_What you will do_:
Provide a verbatim copy of the data below.

_Data provided_:
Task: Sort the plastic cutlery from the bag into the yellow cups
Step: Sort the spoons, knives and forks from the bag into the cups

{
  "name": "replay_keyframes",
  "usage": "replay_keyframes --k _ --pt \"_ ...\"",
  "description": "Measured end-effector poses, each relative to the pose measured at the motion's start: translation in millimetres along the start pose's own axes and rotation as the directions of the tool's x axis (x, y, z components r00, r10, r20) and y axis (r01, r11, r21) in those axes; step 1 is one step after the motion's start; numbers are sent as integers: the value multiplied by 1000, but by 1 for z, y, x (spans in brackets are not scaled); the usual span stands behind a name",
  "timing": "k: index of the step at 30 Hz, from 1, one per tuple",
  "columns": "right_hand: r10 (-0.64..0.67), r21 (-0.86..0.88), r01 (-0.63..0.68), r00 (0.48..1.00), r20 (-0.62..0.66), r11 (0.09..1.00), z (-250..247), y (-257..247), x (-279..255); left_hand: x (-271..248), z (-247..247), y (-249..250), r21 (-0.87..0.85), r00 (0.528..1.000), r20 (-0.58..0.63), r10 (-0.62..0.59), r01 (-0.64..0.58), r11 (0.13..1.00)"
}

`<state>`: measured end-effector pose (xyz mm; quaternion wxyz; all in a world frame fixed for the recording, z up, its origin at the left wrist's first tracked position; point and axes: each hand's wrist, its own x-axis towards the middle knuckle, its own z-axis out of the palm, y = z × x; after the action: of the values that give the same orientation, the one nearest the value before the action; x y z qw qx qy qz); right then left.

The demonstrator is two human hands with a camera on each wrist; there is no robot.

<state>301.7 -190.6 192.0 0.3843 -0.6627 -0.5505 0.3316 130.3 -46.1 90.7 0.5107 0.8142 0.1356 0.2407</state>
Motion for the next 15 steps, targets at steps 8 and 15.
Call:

_Task result_:
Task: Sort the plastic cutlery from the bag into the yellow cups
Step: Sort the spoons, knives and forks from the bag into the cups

{
  "name": "replay_keyframes",
  "usage": "replay_keyframes --k _ --pt \"_ ...\"",
  "description": "Measured end-effector poses, each relative to the pose measured at the motion's start: translation in millimetres along the start pose's own axes and rotation as the directions of the tool's x axis (x, y, z components r00, r10, r20) and y axis (r01, r11, r21) in those axes; step 1 is one step after the motion's start; numbers are sent as integers: the value multiplied by 1000, but by 1 for z, y, x (spans in brackets are not scaled); the usual span stands behind a name",
  "timing": "k: index of the step at 30 Hz, from 1, one per tuple",
  "columns": "right_hand: r10 (-0.64..0.67), r21 (-0.86..0.88), r01 (-0.63..0.68), r00 (0.48..1.00), r20 (-0.62..0.66), r11 (0.09..1.00), z (-250..247), y (-257..247), x (-279..255); left_hand: x (-271..248), z (-247..247), y (-249..250), r21 (-0.87..0.85), r00 (0.528..1.000), r20 (-0.58..0.63), r10 (-0.62..0.59), r01 (-0.64..0.58), r11 (0.13..1.00)"
}

`<state>`: measured end-effector pose (xyz mm; quaternion wxyz; all in a world frame fixed for the recording, z up, its origin at the left wrist's first tracked position; point and axes: each hand's wrist, its own x-axis towards the middle knuckle, its own z-axis out of the palm, y = z × x; after the action: of the values that give the same orientation, the one nearest the value before the action; x y z qw qx qy qz); right then left.

The demonstrator is two human hands with a camera on each wrist; there is no robot.

<state>301.7 -190.6 192.0 0.3843 -0.6627 -0.5505 0.3316 130.3 -46.1 90.7 0.5107 0.8142 0.1356 0.2407</state>
Motion for the next 15 steps, targets at steps 8 and 15.
Call:

Nothing remains to add to the answer.